> _Work to complete_: Stop at the line containing "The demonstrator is": every line of the listing from the first up to that one must be set down exactly.

***** Given information *****

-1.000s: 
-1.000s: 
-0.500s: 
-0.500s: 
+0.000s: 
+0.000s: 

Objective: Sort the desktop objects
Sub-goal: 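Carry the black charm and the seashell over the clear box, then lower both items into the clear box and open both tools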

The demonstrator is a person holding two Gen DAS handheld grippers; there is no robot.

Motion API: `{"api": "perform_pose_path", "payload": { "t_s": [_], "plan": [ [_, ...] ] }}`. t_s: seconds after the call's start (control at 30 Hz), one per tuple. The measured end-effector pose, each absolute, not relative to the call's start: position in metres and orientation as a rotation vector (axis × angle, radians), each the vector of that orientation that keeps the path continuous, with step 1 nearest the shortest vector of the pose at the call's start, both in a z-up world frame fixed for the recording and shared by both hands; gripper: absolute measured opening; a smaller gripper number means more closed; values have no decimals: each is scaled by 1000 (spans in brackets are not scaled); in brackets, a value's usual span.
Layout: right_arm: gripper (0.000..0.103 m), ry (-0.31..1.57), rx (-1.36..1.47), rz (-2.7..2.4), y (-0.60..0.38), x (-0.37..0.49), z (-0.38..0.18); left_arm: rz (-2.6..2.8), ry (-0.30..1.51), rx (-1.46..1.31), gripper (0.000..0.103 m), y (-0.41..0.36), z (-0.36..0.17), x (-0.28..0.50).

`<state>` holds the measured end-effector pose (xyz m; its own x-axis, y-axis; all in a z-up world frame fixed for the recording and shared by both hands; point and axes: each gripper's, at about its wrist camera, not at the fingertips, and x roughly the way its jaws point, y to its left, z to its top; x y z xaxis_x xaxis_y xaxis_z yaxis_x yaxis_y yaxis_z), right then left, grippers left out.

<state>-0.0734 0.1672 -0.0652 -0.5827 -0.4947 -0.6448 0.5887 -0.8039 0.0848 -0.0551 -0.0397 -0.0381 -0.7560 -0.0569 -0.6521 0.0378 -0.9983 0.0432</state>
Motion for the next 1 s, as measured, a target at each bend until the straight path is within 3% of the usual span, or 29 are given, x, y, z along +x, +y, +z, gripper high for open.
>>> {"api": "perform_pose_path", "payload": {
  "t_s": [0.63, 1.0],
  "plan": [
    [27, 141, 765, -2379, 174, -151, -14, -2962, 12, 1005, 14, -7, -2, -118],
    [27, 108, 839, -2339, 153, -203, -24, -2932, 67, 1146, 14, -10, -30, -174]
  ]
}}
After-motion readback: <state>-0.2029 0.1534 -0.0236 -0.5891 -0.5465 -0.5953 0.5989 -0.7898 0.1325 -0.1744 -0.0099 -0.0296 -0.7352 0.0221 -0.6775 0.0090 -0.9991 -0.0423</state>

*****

> _Finished task_:
-1.000s: 
-1.000s: 
-0.500s: 
-0.500s: 
+0.000s: 
+0.000s: 

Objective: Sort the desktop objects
Sub-goal: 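Carry the black charm and the seashell over the clear box, then lower both items into the clear box and open both tools
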
The demonstrator is a person holding two Gen DAS handheld grippers; there is no robot.

The answer has now been finished.